Querying with SQL

Querying Mixed-Format table by merge on read

Using Select statement to query on Mixed-Format tables.

  1. SELECT * FROM arctic_catalog.db.sample

The Mixed-Format connector will merge the data from BaseStore and ChangeStore.

Query on change store

For a Mixed-Format table with primary keys. you can query on ChangeStore by .change.
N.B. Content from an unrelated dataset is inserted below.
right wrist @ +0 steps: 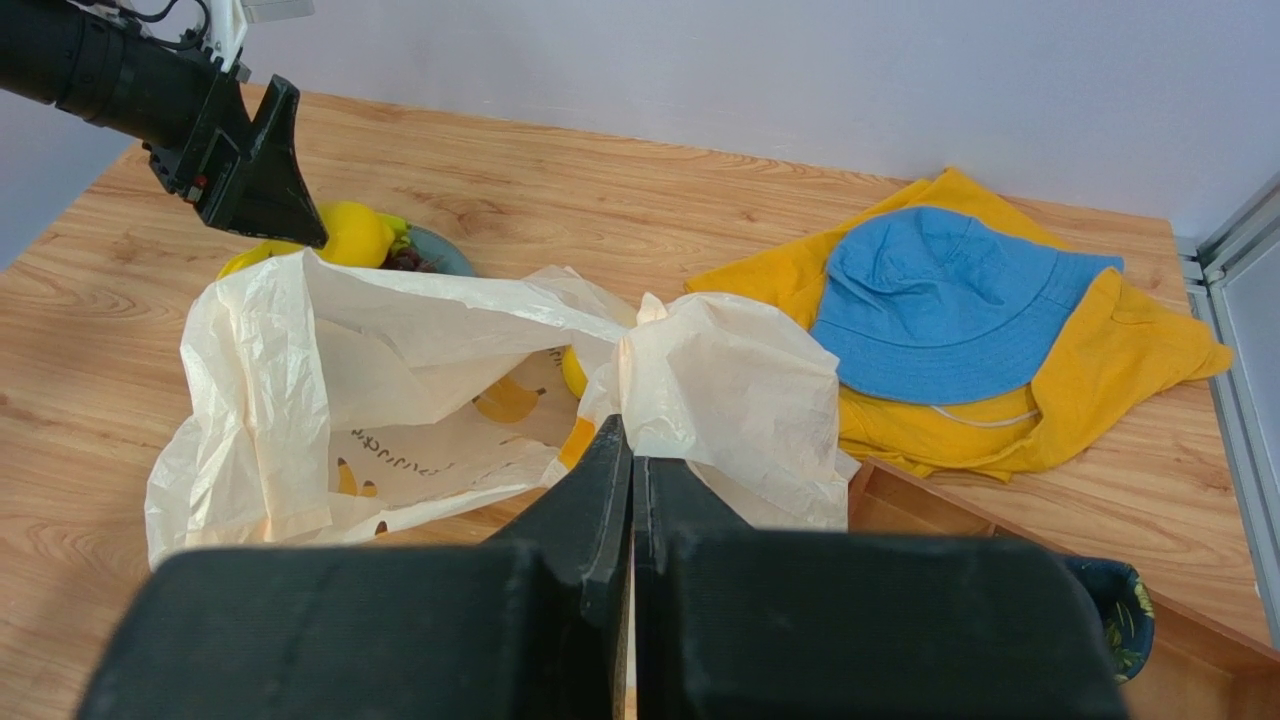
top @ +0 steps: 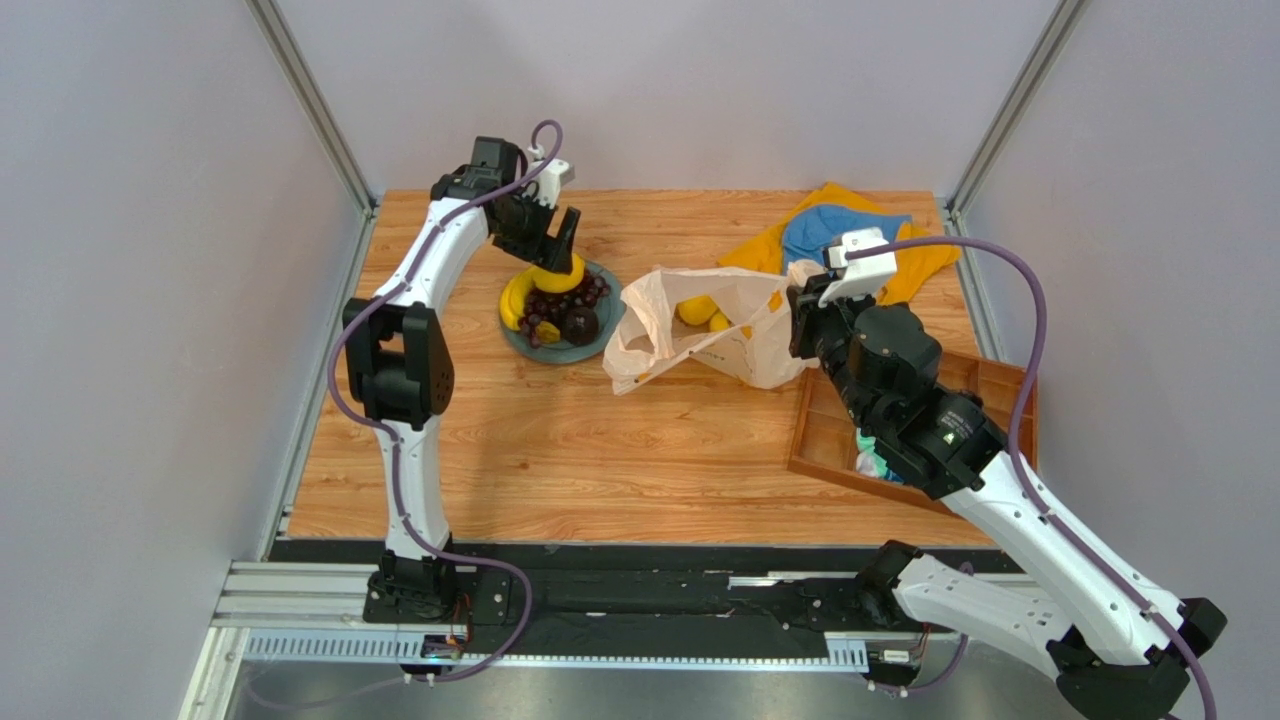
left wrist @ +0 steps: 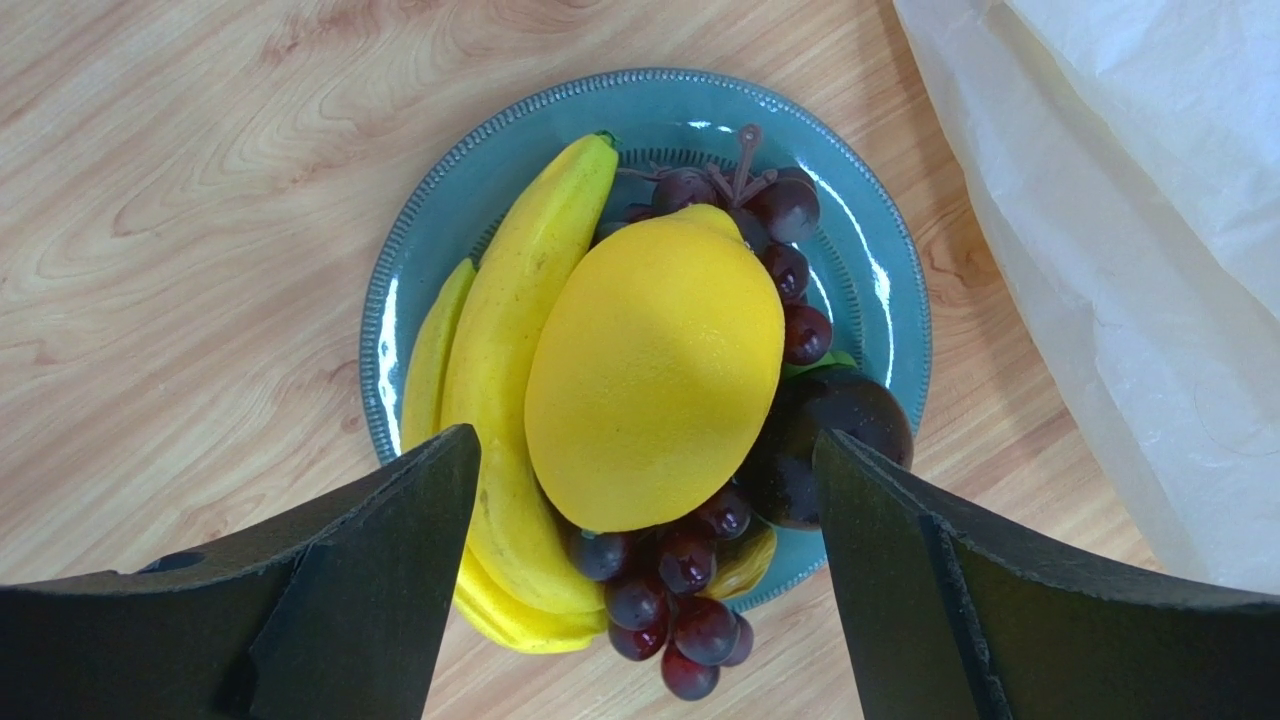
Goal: Place the fruits into the plastic bag
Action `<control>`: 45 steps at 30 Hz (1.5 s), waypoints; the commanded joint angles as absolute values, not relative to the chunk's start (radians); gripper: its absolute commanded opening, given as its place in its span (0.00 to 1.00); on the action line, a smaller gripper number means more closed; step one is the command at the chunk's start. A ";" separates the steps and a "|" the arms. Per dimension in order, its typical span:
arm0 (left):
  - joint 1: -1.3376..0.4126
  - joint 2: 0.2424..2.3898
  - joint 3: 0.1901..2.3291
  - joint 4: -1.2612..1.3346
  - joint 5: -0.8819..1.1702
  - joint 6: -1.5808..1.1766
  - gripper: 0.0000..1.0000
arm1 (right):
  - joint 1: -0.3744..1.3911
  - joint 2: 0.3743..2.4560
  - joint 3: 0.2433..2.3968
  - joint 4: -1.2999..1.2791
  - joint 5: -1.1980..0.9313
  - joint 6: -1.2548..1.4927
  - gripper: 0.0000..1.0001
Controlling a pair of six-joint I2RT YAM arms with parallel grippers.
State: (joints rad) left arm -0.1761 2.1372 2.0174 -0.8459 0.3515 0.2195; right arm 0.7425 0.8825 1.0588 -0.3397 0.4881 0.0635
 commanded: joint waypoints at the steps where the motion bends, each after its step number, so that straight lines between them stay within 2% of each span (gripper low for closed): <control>1: -0.179 2.161 2.054 -0.842 0.383 0.201 0.89 | 0.738 0.879 1.063 -0.316 0.485 0.074 0.00; 18: -0.190 2.194 2.049 -0.844 0.362 0.184 0.79 | 0.738 0.879 1.060 -0.314 0.486 0.074 0.00; 21: -0.192 2.194 2.049 -0.844 0.367 0.183 0.72 | 0.738 0.879 1.058 -0.313 0.486 0.072 0.00; 22: -0.192 2.194 2.049 -0.842 0.367 0.183 0.65 | 0.738 0.877 1.057 -0.311 0.486 0.072 0.00; 25: -0.192 2.186 2.046 -0.841 0.376 0.183 0.56 | 0.738 0.879 1.055 -0.311 0.488 0.072 0.00; 30: -0.193 2.152 2.040 -0.828 0.417 0.169 0.46 | 0.738 0.876 1.054 -0.308 0.489 0.072 0.00; 34: -0.193 2.079 2.025 -0.818 0.437 0.155 0.42 | 0.738 0.877 1.057 -0.307 0.489 0.072 0.00; 45: -0.196 1.766 1.864 -0.687 0.442 0.055 0.40 | 0.736 0.876 1.058 -0.305 0.482 0.078 0.00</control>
State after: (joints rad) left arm -0.1883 1.9495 1.9011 -0.7898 0.4004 0.1070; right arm 0.7425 0.8829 1.0588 -0.3393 0.4873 0.0639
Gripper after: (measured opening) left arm 0.636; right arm 0.006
  1. SELECT * FROM arctic_catalog.db.sample.change
  2. +---+----+----+---------------+------------+--------------+
  3. | id|name|data|_transaction_id|_file_offset|_change_action|
  4. +---+----+----+---------------+------------+--------------+
  5. | 1|dddd|abcd| 3| 1| INSERT|
  6. | 1|dddd|abcd| 3| 2| DELETE|
  7. +---+----+----+---------------+------------+--------------+

The addition columns are:

  • _transaction_id: The transaction ID allocated by AMS during data write is assigned per SQL execution in batch mode and per checkpoint in streaming mode.
  • _file_offset:The order of data written with the same _transaction_id.
  • _change_action:The type of change record, INSERT or DELETE.

Querying with DataFrames

You can read the Mixed-Format table by Spark DataFrames:

  1. val df = spark.read.table("arctic_catalog.db.sample")
  2. df.count

And visit the ChangeStore by .change.

  1. val df = spark.read.table("arctic_catalog.db.sample.change")
  2. df.count